Tidal Cyber raised $10M to Put Hackers’ Tactics at the Center of Cyber Defense

Tidal Cyber Team
Tidal Cyber c-founders Frank Duff, Richard Struse, and Rick Gordon (PRNewsfoto/Tidal Cyber)

Hackers don’t fight fair — and Tidal Cyber wants to turn that reality into an advantage for defenders. The Virginia-based startup just raised $10 million in Series A funding to scale its approach called Threat-Led Defense, a model that puts actual attacker behavior, not checklists, at the core of cybersecurity.

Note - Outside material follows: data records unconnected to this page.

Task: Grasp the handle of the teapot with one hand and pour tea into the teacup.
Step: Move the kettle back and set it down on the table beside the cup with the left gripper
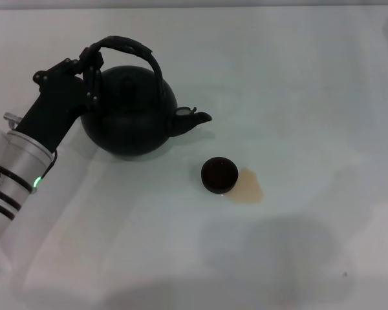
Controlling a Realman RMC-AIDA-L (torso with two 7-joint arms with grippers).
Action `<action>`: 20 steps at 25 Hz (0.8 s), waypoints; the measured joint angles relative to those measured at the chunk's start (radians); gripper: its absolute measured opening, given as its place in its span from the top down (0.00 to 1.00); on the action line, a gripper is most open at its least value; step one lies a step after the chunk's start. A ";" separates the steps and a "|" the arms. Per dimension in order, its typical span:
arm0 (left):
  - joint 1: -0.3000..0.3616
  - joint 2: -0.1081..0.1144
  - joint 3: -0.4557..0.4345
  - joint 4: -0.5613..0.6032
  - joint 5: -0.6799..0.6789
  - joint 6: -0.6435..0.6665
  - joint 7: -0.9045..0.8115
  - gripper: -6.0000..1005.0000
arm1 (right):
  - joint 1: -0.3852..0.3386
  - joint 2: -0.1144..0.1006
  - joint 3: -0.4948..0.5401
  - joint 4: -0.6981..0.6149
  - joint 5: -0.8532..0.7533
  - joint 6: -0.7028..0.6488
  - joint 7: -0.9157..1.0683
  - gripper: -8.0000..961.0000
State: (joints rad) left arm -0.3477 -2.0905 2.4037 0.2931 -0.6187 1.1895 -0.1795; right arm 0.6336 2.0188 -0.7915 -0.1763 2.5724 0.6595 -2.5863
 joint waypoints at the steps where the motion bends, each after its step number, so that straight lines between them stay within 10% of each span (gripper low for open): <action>1: 0.002 0.000 0.000 -0.001 0.000 0.000 0.000 0.88 | 0.000 0.000 0.000 -0.001 0.000 0.000 0.000 0.14; 20: 0.018 0.004 -0.007 -0.024 -0.001 -0.033 0.002 0.87 | 0.015 0.003 0.000 0.003 0.000 0.000 0.000 0.14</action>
State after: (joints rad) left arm -0.3294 -2.0864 2.3963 0.2690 -0.6199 1.1564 -0.1780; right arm 0.6485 2.0218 -0.7916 -0.1736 2.5724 0.6600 -2.5863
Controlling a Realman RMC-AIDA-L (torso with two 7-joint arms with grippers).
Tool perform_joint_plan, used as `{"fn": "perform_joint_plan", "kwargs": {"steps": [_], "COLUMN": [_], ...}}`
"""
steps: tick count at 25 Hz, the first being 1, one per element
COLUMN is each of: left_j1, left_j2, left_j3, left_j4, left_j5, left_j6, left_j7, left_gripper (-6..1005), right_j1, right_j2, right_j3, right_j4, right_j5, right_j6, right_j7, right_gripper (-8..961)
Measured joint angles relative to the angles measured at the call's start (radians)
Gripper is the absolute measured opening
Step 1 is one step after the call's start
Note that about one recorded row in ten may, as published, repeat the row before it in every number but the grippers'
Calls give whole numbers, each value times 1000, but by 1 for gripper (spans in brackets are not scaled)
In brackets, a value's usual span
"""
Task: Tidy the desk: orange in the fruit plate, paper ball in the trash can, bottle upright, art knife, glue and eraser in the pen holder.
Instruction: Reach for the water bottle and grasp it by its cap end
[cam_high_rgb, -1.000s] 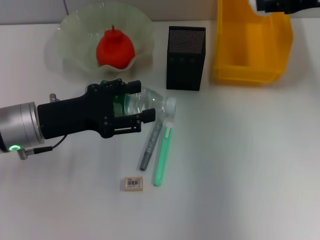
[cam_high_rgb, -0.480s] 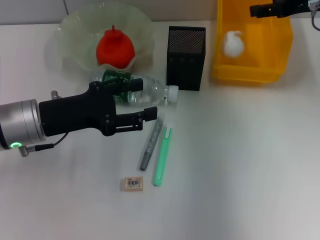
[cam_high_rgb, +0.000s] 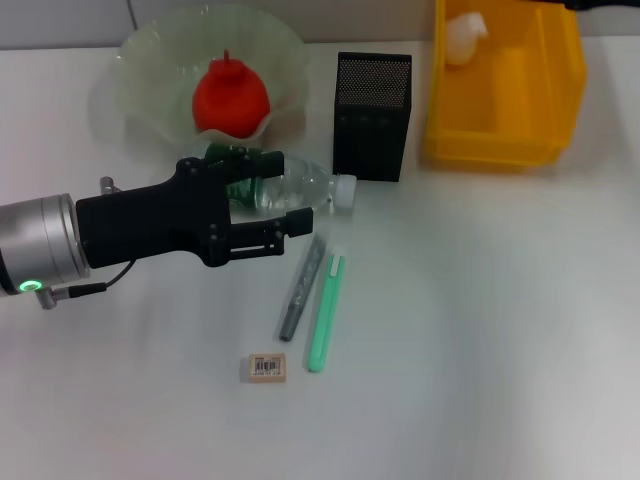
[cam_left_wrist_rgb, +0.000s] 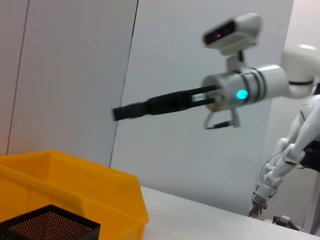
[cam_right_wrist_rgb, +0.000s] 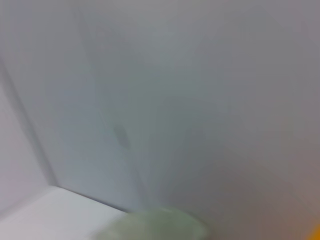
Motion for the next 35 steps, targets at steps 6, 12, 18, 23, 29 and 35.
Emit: {"fn": "perform_joint_plan", "kwargs": {"steps": [6, 12, 18, 23, 29, 35], "left_j1": [-11, -17, -96, -164, -226, -233], "left_j2": [0, 0, 6, -14, -18, -19], "left_j3": [-3, -2, 6, 8, 113, 311], "left_j4": [0, 0, 28, 118, 215, 295], "left_j5": [0, 0, 64, 204, 278, 280], "left_j6": [-9, -16, -72, -121, -200, -332], "left_j7": [0, 0, -42, -96, -113, -147], "left_gripper": [824, 824, 824, 824, 824, 824], "right_j1": [-77, -166, -223, -229, -242, -245], "right_j2": [-36, 5, 38, 38, 36, 33], "right_j3": [1, -2, -2, 3, 4, 5], "right_j4": [210, 431, 516, 594, 596, 589], "right_j5": [167, 133, 134, 139, 139, 137], "right_j6": [-250, -261, -179, -137, -133, -133], "right_j7": [-279, -614, -820, -891, -895, -887], "right_gripper": [739, 739, 739, 739, 740, 740]}}
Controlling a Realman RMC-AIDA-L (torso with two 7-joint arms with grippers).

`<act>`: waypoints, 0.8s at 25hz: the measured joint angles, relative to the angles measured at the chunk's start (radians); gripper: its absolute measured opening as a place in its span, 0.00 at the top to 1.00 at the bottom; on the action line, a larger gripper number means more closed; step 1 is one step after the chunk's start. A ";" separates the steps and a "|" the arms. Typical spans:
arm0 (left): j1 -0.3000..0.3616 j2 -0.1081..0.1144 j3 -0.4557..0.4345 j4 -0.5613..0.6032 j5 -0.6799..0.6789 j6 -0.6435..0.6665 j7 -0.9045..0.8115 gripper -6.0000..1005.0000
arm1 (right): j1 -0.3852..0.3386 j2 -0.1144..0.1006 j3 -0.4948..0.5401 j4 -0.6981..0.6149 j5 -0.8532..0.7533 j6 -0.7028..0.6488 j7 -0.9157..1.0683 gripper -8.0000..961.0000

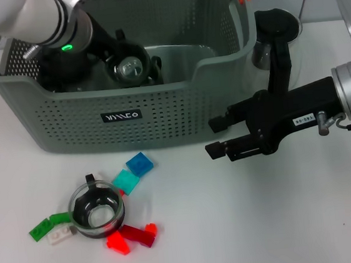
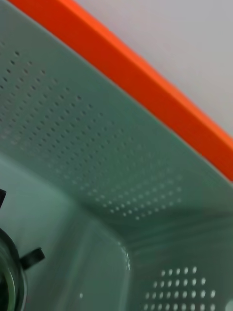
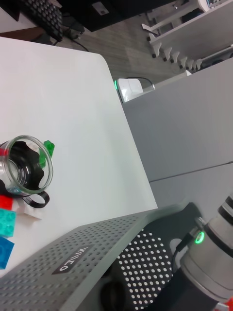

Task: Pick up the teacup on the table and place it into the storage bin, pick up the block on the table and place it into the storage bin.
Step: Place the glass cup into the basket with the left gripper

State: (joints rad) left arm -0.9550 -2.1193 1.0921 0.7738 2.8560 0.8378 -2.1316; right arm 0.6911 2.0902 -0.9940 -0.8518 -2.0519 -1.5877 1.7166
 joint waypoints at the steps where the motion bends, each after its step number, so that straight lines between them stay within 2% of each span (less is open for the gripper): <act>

The round was led by Bright Pixel Capital, backed by earlier supporters like USAA, Capital One, and Veteran Ventures.

Why it matters

For years, companies measured security by counting CVEs, passing audits, or following compliance rules. But attackers don’t play by those rules — they use whatever works. Tidal Cyber’s platform flips the script, showing organizations whether their tools can actually stand up against the same techniques used by real-world adversaries.

The brains behind it

Tidal Cyber was co-founded by Rick Gordon, Richard Struse, and Frank Duff — veterans of MITRE, the nonprofit that created the ATT&CK® framework used worldwide to study hacker tactics. Between them, they’ve launched accelerators, built threat-sharing standards like STIX and TAXII, and run evaluation programs used by governments and Fortune 500 firms.

CEO Rick Gordon puts it simply:

“Instead of guessing or checking boxes, we help security teams know if they can stop the attacks that really happen.”

What’s next

With fresh funding, Tidal Cyber plans to:

  • Push product innovation to stay ahead of evolving threats
  • Expand adoption of Threat-Led Defense across industries
  • Build a more complete platform driven by cyber threat intelligence and adversary behavior

Bright Pixel’s Marcos Osório says that clarity is what sets Tidal Cyber apart:

“They show organizations where they’re truly exposed — not just on paper.”

As cybercrime grows more complex, Tidal Cyber is betting that fighting like the enemy is the only way to stay safe.